■ **EXERCISE OBJECTIVE**
Output only the lines below from the one containing "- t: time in" to the one containing "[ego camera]", exactly as written, both ends kept.

[RECORDED DATA Boundary: Start]

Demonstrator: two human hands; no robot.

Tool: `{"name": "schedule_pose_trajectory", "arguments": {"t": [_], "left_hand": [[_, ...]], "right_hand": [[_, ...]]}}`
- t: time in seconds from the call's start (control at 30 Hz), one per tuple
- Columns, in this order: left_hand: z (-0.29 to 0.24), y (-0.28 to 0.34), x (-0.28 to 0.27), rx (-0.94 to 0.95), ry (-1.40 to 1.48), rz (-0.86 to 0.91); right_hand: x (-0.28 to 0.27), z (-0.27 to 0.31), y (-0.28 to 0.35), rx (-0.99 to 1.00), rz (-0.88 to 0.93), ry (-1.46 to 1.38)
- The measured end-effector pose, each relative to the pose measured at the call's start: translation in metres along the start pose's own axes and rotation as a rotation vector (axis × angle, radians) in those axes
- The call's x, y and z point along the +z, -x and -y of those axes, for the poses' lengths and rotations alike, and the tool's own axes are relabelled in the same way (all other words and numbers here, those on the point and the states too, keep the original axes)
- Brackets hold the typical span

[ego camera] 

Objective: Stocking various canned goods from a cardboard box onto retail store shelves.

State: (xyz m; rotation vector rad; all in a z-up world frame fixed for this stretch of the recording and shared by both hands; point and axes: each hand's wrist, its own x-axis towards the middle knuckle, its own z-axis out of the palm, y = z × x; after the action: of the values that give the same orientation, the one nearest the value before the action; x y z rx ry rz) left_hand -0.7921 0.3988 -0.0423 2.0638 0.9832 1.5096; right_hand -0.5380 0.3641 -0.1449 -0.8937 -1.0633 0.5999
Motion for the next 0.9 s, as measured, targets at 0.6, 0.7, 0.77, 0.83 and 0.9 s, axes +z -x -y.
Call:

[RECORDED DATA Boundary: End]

■ **WRITTEN SOLUTION**
- t: time in seconds from the call's start (control at 30 Hz), one per tuple
- Columns, in this order: left_hand: z (-0.29 to 0.24), y (-0.28 to 0.34), x (-0.28 to 0.27), rx (-0.94 to 0.95), ry (-1.40 to 1.48), rz (-0.86 to 0.91); right_hand: x (-0.28 to 0.27), z (-0.27 to 0.31), y (-0.28 to 0.35), rx (-0.99 to 1.00), rz (-0.88 to 0.93), ry (-1.46 to 1.38)
- The measured end-effector pose, each relative to the pose measured at the call's start: translation in metres along the start pose's own axes and rotation as a rotation vector (axis × angle, radians) in those axes
- The call's x, y and z point along the +z, -x and -y of those axes, for the poses' lengths and rotations alike, and the tool's own axes are relabelled in the same way (all other words and numbers here, those on the point and the states too, keep the original axes)
- Brackets hold the typical span

[ego camera] 

With that, the exercise is complete.